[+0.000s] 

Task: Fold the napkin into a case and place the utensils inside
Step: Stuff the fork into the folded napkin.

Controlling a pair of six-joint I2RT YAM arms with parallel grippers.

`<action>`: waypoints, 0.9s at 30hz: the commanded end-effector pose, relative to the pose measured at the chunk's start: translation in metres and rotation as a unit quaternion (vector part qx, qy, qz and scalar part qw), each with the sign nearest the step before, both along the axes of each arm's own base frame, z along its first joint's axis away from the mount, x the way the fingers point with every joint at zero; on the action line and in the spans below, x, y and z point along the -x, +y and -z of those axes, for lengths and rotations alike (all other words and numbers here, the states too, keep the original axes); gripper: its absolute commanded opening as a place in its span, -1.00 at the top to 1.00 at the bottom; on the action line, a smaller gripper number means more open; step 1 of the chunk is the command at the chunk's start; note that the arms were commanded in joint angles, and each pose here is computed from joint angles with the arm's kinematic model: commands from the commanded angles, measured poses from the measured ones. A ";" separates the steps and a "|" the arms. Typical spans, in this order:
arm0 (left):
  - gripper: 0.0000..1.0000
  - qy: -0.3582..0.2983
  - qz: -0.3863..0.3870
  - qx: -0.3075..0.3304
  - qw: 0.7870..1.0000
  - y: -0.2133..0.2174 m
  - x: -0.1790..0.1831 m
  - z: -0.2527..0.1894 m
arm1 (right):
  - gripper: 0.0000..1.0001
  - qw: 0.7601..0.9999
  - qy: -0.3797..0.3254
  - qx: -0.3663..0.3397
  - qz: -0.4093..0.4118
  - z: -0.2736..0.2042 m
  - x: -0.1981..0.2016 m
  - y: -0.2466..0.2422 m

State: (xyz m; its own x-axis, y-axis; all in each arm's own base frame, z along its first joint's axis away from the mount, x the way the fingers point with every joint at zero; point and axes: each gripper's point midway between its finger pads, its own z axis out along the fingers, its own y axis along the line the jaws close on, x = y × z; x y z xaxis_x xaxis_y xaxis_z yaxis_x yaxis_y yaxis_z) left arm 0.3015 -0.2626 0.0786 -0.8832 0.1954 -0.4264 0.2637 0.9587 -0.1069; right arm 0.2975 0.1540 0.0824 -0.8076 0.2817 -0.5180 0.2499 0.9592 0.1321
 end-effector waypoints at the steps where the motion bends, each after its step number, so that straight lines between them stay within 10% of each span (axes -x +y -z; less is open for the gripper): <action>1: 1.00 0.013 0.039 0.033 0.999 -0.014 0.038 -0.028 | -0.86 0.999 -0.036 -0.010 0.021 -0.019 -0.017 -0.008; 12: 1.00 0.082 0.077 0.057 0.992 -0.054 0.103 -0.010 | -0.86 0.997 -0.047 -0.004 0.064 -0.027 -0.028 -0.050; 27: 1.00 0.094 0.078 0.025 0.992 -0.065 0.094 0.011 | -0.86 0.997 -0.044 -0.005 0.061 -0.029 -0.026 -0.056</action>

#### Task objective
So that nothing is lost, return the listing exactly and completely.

#### Solved problem
[+0.000s] 

Task: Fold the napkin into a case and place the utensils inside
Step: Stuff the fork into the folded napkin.

Controlling a pair of six-joint I2RT YAM arms with parallel grippers.

`<action>`: waypoints, 0.9s at 30hz: the commanded end-effector pose, relative to the pose measured at the chunk's start: translation in metres and rotation as a unit quaternion (vector part qx, qy, qz and scalar part qw), each with the sign nearest the step before, both along the axes of each arm's own base frame, z along its first joint's axis away from the mount, x the way the fingers point with every joint at zero; on the action line and in the spans below, x, y and z point along the -x, +y and -z of those axes, for lengths and rotations alike (all other words and numbers here, the states too, keep the original axes); gripper: its absolute commanded opening as a place in its span, -1.00 at the top to 1.00 at the bottom; on the action line, a smaller gripper number means more open; step 1 of the chunk is the command at the chunk's start; note that the arms were commanded in joint angles, and each pose here is computed from joint angles with the arm's kinematic model: commands from the commanded angles, measured poses from the measured ones. A ";" separates the steps and a "|" the arms. Typical spans, in this order:
arm0 (left):
  - gripper: 0.0000..1.0000
  - qy: -0.3582..0.2983
  - qz: -0.3863..0.3870
  - qx: -0.3075..0.3304
  - qw: 0.7870..1.0000
  - y: -0.2133..0.2174 m
  - x: -0.1790..0.1831 m
  - z: -0.2527..0.1894 m
arm1 (right):
  - gripper: 0.0000..1.0001
  - qw: 0.7601..0.9999
  - qy: -0.3797..0.3254
  - qx: -0.3663..0.3397
  - qz: -0.4093..0.4118
  - z: -0.2736..0.2042 m
  - x: -0.1981..0.2016 m
  - y: -0.2466..0.2422 m

State: (xyz m; its own x-axis, y-axis; all in each arm's own base frame, z along its first joint's axis away from the mount, x the way the fingers point with every joint at zero; point and axes: each gripper's point midway between its finger pads, its own z axis out along the fingers, its own y axis along the line the jaws close on, x = y × z; x y z xaxis_x xaxis_y xaxis_z yaxis_x yaxis_y yaxis_z) left arm 0.3015 -0.2626 0.0786 -0.8832 0.1954 -0.4264 0.2637 0.9587 -0.1069; right arm 0.2975 0.1540 0.0824 -0.8076 0.2817 -0.5180 0.2499 0.9592 0.1321
 end-effector waypoints at the steps where the motion bends, each after its step number, so that straight lines between them stay within 10% of each span (axes -x +y -z; less is open for the gripper): <action>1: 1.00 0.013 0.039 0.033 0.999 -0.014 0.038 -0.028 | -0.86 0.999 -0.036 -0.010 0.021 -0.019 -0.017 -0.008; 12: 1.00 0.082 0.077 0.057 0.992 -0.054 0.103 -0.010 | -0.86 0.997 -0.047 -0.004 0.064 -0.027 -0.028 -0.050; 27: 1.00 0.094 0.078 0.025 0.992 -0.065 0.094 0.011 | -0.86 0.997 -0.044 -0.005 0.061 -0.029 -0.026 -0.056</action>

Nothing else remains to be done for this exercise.